Encore et toujours les PME
Le principal relais de croissance de SAP demeure le midmarket, sur lequel l'éditeur affiche une pénétration de marché de +15% en 2009. BusinessOne ne représente que 10 à 15% du chiffre d'affaires réalisé sur ce marché. La notion même de midmarket a évolué, chez SAP : en 2005, on considérait comme PME les sociétés générant moins de 1 milliard d'euros de chiffre d'affaires ; en 2009, ce seuil est passé à 500 millions (mais toujours plus de 200 millions). BusinessByDesign, l'offre SaaS, compte aujourd'hui 100 clients actifs, selon Pascal Rialland, dont certains en production et très satisfaits. "Nous avons mis plus de temps que prévu, mais BusinessByDesign devrait constituer notre cheval de bataille PME en 2010-2011", commente-t-il. "Il s'agit d'un mode de consommation de logiciels qui va perdurer, même s'il ne correspondra qu'à une partie du marché. Les autres nouveaux modèles possibles concernent l'acquisition progressive et les souscriptions. Le mode de consommation de logiciels va évoluer et donc la manière de générer du revenu pour SAP aussi. C'est une réalité qu'on ne peut nier".

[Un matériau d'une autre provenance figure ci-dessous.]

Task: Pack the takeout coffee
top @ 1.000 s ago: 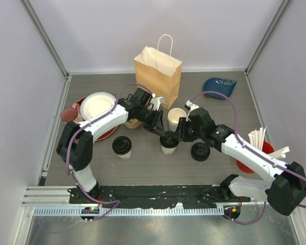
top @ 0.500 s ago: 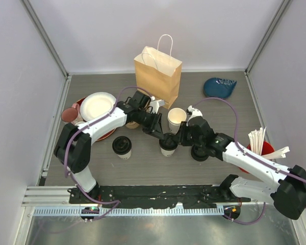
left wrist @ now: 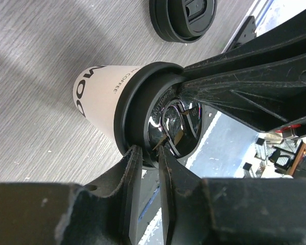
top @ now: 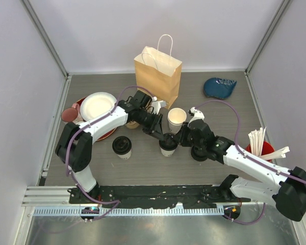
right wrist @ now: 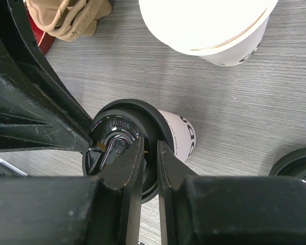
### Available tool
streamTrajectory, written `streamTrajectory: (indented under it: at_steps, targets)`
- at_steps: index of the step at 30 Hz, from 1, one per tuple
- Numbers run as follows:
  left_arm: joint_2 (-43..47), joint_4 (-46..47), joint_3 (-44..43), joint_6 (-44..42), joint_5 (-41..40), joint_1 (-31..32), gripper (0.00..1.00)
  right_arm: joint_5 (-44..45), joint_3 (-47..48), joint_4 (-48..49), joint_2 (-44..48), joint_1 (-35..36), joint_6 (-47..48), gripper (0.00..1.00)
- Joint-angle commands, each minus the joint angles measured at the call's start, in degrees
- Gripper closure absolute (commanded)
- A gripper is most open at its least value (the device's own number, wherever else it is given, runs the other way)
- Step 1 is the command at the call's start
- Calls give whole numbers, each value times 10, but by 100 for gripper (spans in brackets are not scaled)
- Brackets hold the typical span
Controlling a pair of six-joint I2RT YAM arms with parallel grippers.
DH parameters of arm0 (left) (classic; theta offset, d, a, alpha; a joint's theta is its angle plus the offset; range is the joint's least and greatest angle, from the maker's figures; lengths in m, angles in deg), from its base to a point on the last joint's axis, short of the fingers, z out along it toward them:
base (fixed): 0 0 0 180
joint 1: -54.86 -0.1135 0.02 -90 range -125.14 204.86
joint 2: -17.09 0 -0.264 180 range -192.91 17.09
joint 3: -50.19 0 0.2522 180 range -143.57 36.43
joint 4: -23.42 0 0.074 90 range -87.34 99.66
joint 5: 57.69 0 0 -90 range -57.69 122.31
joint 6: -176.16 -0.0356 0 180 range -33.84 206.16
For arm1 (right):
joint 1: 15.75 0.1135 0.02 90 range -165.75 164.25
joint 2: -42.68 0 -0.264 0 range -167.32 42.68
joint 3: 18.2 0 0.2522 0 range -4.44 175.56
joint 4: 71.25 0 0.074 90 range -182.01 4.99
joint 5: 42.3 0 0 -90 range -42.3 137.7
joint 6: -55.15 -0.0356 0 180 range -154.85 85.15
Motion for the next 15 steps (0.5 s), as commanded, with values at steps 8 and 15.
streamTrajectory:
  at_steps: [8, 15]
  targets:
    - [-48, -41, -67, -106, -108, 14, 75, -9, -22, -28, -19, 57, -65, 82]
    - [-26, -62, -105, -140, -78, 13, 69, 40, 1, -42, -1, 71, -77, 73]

Et Pascal Rialland d'ajouter tout de suite derrière : "Les commerciaux ont fondamentalement besoin de 3 choses : une confiance absolue dans le produit, une maîtrise suffisante du produit (ce qui n'a pas forcément été le cas jusqu'ici) et des revenus suffisants. Sur ce dernier point, nous avons mis en place des modes de rémunération fondés sur les revenus à venir, autrement dit fonction de l'abonnement logiciel souscrit par le client. En 2010, nous espérons réaliser 15% de notre facturation sur des modes de facturation progressifs.". Une rémunération adaptée des commerciaux semble en effet indispensable, si SAP ne veut pas que l'offre BusinessByDesign, sur laquelle elle a tant investi, ne se limite à sa portion congrue et que le nombre des clients, même satisfaits, restent à un niveau plancher.
Autre relai de croissance : l'activité Business Intelligence, ex-Business Objects, qui génère en France plus de 40% des revenus.